Yo les he dado la gloria que tú me diste, para que sean uno, como nosotros somos uno; yo en ellos, y tú en mí, para que sean completamente uno, de modo que el mundo sepa que tú me has enviado y que los has amado a ellos como me has amado a mí.
Padre, este es mi deseo: que los que me has dado estén conmigo donde yo estoy y contemplen mi gloria, la que me diste, porque me amabas, antes de la fundación del mundo.
Padre justo, si el mundo no te ha conocido, yo te he conocido, y estos han conocido que tú me enviaste. Les he dado a conocer y les daré a conocer tu nombre, para que el amor que me tenías esté en ellos, y yo en ellos».

REFLEXIÓN

Que sean completamente uno, unidos a nosotros

El contenido del texto que hemos escuchado hoy, es la  terminación de una oración de súplica. Se centra en resaltar y proponernos el gran mensaje de la unidad. Jesús pide al Padre, “Que todos sean uno” que los que le siguen a Él y los que seguirán en el futuro, no se pierdan ninguno.

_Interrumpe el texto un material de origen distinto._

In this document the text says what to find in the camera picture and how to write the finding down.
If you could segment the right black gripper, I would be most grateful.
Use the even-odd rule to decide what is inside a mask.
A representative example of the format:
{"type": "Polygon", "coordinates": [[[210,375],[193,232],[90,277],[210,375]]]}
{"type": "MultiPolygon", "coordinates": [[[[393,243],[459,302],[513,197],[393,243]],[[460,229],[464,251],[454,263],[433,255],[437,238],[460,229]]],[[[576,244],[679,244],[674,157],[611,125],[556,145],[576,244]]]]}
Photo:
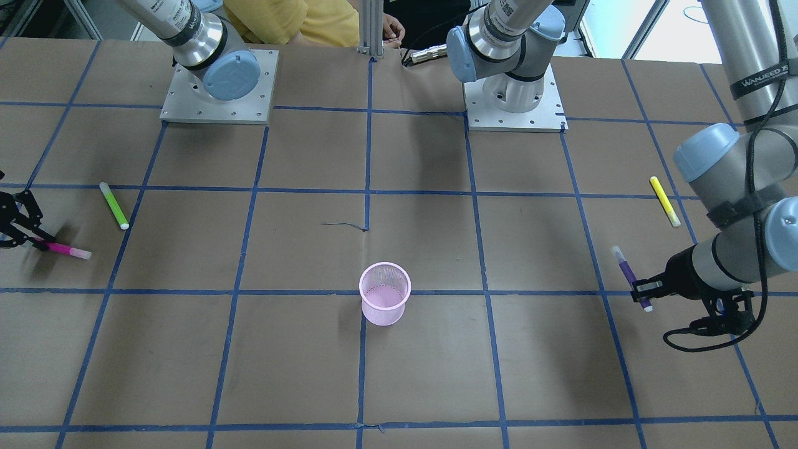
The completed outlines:
{"type": "Polygon", "coordinates": [[[43,213],[31,190],[10,194],[1,191],[2,248],[16,248],[26,243],[39,251],[48,252],[48,243],[56,238],[42,230],[43,213]]]}

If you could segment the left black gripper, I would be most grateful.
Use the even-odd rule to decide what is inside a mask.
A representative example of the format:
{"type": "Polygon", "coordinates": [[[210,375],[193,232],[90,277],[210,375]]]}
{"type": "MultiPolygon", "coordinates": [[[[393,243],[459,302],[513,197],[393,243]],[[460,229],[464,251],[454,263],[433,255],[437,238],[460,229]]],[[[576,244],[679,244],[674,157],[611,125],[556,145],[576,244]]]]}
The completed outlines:
{"type": "Polygon", "coordinates": [[[687,299],[707,299],[714,294],[714,288],[698,276],[693,264],[693,251],[696,246],[686,248],[671,256],[663,273],[652,278],[637,279],[630,287],[630,295],[635,303],[645,303],[650,299],[678,295],[687,299]]]}

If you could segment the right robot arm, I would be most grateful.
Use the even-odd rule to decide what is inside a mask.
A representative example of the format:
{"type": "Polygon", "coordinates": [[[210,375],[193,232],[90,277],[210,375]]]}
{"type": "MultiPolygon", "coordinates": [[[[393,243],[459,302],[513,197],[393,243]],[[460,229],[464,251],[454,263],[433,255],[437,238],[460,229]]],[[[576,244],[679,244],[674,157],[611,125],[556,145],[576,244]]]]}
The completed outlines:
{"type": "MultiPolygon", "coordinates": [[[[234,26],[216,13],[222,1],[120,1],[123,11],[172,51],[208,97],[222,102],[250,94],[262,77],[256,56],[234,26]]],[[[49,252],[57,240],[42,230],[43,213],[31,190],[2,192],[2,248],[29,245],[49,252]]]]}

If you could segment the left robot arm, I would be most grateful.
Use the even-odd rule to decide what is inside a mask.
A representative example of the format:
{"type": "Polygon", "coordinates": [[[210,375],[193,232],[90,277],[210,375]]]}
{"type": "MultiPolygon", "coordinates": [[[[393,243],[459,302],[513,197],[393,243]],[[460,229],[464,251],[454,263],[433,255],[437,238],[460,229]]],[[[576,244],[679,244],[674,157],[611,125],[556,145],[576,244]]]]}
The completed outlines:
{"type": "MultiPolygon", "coordinates": [[[[673,159],[718,233],[674,255],[663,273],[631,287],[636,301],[679,295],[716,299],[796,270],[796,2],[704,1],[744,130],[715,124],[673,159]]],[[[564,17],[550,1],[492,1],[448,32],[451,70],[486,79],[500,110],[537,105],[564,17]]]]}

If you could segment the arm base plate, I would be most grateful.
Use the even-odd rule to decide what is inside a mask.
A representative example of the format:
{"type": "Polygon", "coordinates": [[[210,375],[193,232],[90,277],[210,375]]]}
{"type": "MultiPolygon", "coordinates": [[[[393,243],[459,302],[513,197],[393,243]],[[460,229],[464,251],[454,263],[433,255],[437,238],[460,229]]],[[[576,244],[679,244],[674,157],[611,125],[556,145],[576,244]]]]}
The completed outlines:
{"type": "Polygon", "coordinates": [[[185,124],[267,125],[279,55],[276,49],[232,52],[201,77],[176,65],[160,118],[185,124]]]}
{"type": "Polygon", "coordinates": [[[521,82],[506,74],[463,85],[471,130],[485,132],[559,133],[568,131],[564,108],[548,65],[544,76],[521,82]]]}

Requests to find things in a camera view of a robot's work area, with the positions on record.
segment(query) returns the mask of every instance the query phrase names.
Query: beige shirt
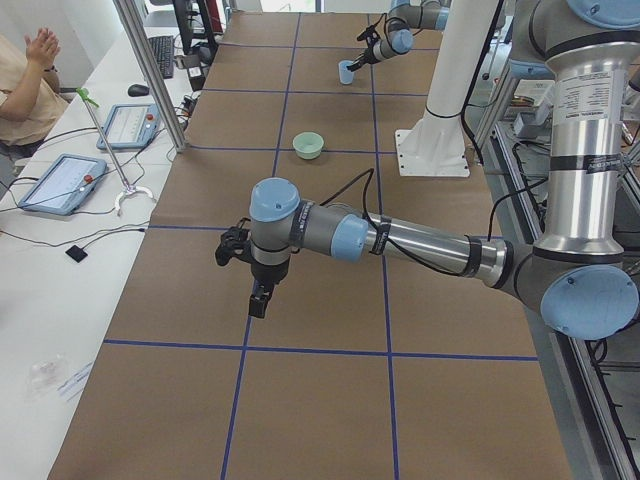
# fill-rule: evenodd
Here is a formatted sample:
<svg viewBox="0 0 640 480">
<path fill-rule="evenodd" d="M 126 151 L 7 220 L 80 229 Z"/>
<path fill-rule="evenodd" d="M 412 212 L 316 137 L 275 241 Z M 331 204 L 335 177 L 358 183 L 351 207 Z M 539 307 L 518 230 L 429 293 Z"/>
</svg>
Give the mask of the beige shirt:
<svg viewBox="0 0 640 480">
<path fill-rule="evenodd" d="M 27 67 L 24 52 L 0 35 L 0 105 L 20 82 Z M 47 136 L 67 108 L 67 102 L 57 95 L 44 80 L 29 118 L 24 122 L 12 122 L 0 118 L 0 140 L 7 145 L 26 145 Z"/>
</svg>

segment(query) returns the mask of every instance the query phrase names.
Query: person
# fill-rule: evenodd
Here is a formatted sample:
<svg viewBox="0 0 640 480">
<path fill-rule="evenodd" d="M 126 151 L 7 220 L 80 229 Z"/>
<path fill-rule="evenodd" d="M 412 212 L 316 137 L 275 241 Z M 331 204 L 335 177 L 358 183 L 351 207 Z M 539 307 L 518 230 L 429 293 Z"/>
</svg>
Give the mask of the person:
<svg viewBox="0 0 640 480">
<path fill-rule="evenodd" d="M 30 156 L 68 103 L 58 95 L 56 35 L 40 28 L 33 40 L 24 39 L 25 54 L 0 34 L 0 141 Z"/>
</svg>

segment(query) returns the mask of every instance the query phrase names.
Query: grid line
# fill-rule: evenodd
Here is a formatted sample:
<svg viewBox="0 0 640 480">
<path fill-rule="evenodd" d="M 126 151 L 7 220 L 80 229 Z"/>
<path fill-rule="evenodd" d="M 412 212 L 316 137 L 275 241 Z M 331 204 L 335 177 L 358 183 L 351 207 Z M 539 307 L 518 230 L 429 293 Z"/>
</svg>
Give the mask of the grid line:
<svg viewBox="0 0 640 480">
<path fill-rule="evenodd" d="M 478 360 L 495 362 L 537 362 L 538 358 L 526 355 L 476 355 L 463 353 L 421 353 L 421 352 L 386 352 L 376 350 L 339 350 L 330 348 L 295 348 L 295 347 L 268 347 L 260 345 L 221 345 L 208 343 L 180 343 L 157 342 L 144 340 L 125 340 L 107 338 L 103 343 L 108 345 L 125 345 L 133 347 L 160 347 L 160 348 L 184 348 L 200 350 L 232 350 L 262 353 L 288 353 L 304 355 L 342 355 L 348 357 L 389 357 L 394 358 L 422 358 L 433 360 Z"/>
<path fill-rule="evenodd" d="M 331 90 L 257 90 L 251 88 L 218 88 L 218 87 L 208 87 L 203 88 L 203 92 L 221 92 L 221 93 L 277 93 L 277 94 L 286 94 L 295 93 L 299 95 L 354 95 L 354 96 L 371 96 L 371 92 L 349 92 L 349 91 L 331 91 Z M 379 97 L 428 97 L 427 93 L 376 93 Z"/>
<path fill-rule="evenodd" d="M 209 227 L 206 225 L 149 225 L 147 228 L 156 228 L 158 230 L 213 230 L 217 232 L 229 230 L 229 227 Z"/>
<path fill-rule="evenodd" d="M 190 148 L 193 148 L 194 150 L 222 150 L 222 151 L 229 151 L 229 152 L 275 152 L 276 149 L 275 148 L 246 148 L 246 147 L 206 147 L 203 145 L 189 145 Z M 277 149 L 280 152 L 295 152 L 295 150 L 293 148 L 280 148 Z M 391 151 L 382 151 L 382 152 L 375 152 L 373 150 L 334 150 L 334 149 L 323 149 L 322 150 L 325 153 L 358 153 L 358 154 L 367 154 L 367 155 L 373 155 L 375 153 L 380 153 L 381 155 L 395 155 L 396 152 L 391 152 Z"/>
<path fill-rule="evenodd" d="M 289 78 L 287 78 L 287 89 L 284 92 L 284 105 L 282 106 L 282 117 L 280 118 L 280 132 L 278 133 L 278 143 L 276 144 L 276 156 L 273 161 L 273 170 L 271 176 L 274 177 L 278 169 L 278 158 L 280 157 L 280 145 L 282 145 L 282 133 L 284 130 L 284 120 L 287 113 L 287 102 L 289 101 L 289 93 L 291 88 L 291 77 L 293 76 L 293 67 L 296 59 L 296 48 L 298 45 L 298 35 L 300 33 L 300 19 L 302 14 L 298 13 L 298 23 L 296 24 L 296 35 L 293 39 L 293 49 L 291 50 L 291 62 L 289 65 Z"/>
<path fill-rule="evenodd" d="M 229 466 L 229 455 L 231 454 L 231 442 L 233 440 L 233 430 L 235 427 L 236 413 L 238 412 L 238 401 L 240 400 L 240 388 L 242 387 L 242 374 L 244 373 L 244 362 L 247 358 L 247 345 L 249 343 L 249 333 L 251 331 L 251 317 L 247 317 L 247 326 L 244 330 L 244 339 L 242 341 L 242 354 L 240 355 L 240 365 L 238 366 L 238 376 L 236 377 L 236 389 L 233 394 L 233 404 L 231 406 L 231 415 L 229 416 L 229 430 L 227 432 L 227 441 L 224 447 L 224 458 L 222 461 L 222 469 L 220 471 L 220 480 L 227 477 L 227 468 Z"/>
<path fill-rule="evenodd" d="M 242 48 L 292 48 L 290 45 L 242 45 L 240 43 L 221 42 L 218 45 L 226 47 L 242 47 Z M 363 47 L 337 47 L 337 46 L 302 46 L 299 45 L 296 48 L 301 50 L 364 50 Z M 412 52 L 438 52 L 440 48 L 412 48 Z"/>
<path fill-rule="evenodd" d="M 367 14 L 367 22 L 371 22 L 369 14 Z M 376 88 L 375 88 L 375 75 L 373 74 L 373 65 L 369 66 L 369 73 L 371 75 L 371 113 L 373 115 L 373 139 L 376 150 L 376 182 L 378 183 L 378 211 L 382 215 L 383 203 L 382 203 L 382 179 L 380 176 L 380 154 L 379 151 L 379 139 L 378 139 L 378 116 L 376 111 Z M 391 417 L 391 443 L 393 449 L 393 477 L 394 480 L 400 480 L 400 456 L 398 453 L 398 422 L 396 417 L 396 389 L 393 375 L 393 342 L 391 338 L 391 311 L 389 307 L 389 285 L 387 277 L 387 259 L 383 256 L 380 261 L 382 262 L 382 285 L 384 290 L 384 317 L 385 317 L 385 330 L 387 337 L 387 371 L 389 375 L 389 410 Z"/>
</svg>

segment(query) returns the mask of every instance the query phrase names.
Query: computer mouse
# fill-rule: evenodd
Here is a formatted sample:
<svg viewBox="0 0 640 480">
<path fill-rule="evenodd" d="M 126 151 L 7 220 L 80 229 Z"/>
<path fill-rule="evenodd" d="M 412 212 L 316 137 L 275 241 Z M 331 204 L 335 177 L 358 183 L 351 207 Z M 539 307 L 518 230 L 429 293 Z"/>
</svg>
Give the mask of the computer mouse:
<svg viewBox="0 0 640 480">
<path fill-rule="evenodd" d="M 134 83 L 129 87 L 127 93 L 130 97 L 144 97 L 145 95 L 149 95 L 149 87 L 146 85 L 140 85 L 139 83 Z"/>
</svg>

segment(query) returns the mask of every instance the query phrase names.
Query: light blue joint cap
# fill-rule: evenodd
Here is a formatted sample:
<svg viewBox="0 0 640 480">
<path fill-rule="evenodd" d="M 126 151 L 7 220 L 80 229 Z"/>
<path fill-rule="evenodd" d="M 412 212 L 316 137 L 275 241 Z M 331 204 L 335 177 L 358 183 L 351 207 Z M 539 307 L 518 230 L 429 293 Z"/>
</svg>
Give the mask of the light blue joint cap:
<svg viewBox="0 0 640 480">
<path fill-rule="evenodd" d="M 397 30 L 393 32 L 391 46 L 400 55 L 407 53 L 413 48 L 413 35 L 409 30 Z"/>
<path fill-rule="evenodd" d="M 356 262 L 362 255 L 369 225 L 352 213 L 345 216 L 331 239 L 331 256 L 338 260 Z"/>
<path fill-rule="evenodd" d="M 284 178 L 265 178 L 253 187 L 249 214 L 258 222 L 277 222 L 292 214 L 300 203 L 296 186 Z"/>
<path fill-rule="evenodd" d="M 449 9 L 442 7 L 436 19 L 436 30 L 444 30 L 444 27 L 447 26 L 447 20 L 449 20 Z"/>
<path fill-rule="evenodd" d="M 571 10 L 585 22 L 610 30 L 640 27 L 638 0 L 567 0 Z"/>
<path fill-rule="evenodd" d="M 391 0 L 389 11 L 393 10 L 394 8 L 401 7 L 402 5 L 411 5 L 411 0 Z"/>
<path fill-rule="evenodd" d="M 554 80 L 553 72 L 544 63 L 509 60 L 511 74 L 518 80 Z"/>
<path fill-rule="evenodd" d="M 625 327 L 638 309 L 638 289 L 613 265 L 589 265 L 558 278 L 542 297 L 545 323 L 570 337 L 599 340 Z"/>
</svg>

Este es el misterio de la unidad que nos propone: “como tú, Padre en mí y yo en ti”. Esta unidad se prolonga en sus discípulos a los que encarga igualmente una misión: extender el mensaje de salvación  para que  todos los que crean y acepten a Jesucristo por medio de su predicación lleguen a  participar de la misma vida de Dios.

Esta unidad a la que se consagra Jesús, hace posible que exista entre los mismos creyentes y que sea condición para que la comunidad cristiana pueda realizar su trabajo misionero con un mínimo de credibilidad y de coherencia: “para que el mundo crea que Tú me has enviado”..

La consigna “que sean uno”, no terminamos de obedecerla por mucho que cada día la pidamos al Espíritu en la Eucaristía: “que  congregue en la unidad a cuantos participamos del Cuerpo y la Sangre de Cristo”. Es el testamento entrañable del Señor. Tarea inacabada, asignatura siempre pendiente entre los seguidores de Cristo, tanto dentro de la iglesia católica como en sus relaciones con las otras iglesias cristianas

Tarea de promover y construir la fraternidad, allí donde los hombres y mujeres no busquen sobresalir, imponer, rivalizar sino ayudarse, apoyarse, comprenderse, y ofrecer a nuestro mundo una Buena Noticia creíble.

Repite e intenta vivir hoy  con la  palabra de Jesús.

“Que también ellos estén unidos a nosotros, de este modo, el mundo podrá creer que Tú me has enviado” (V21).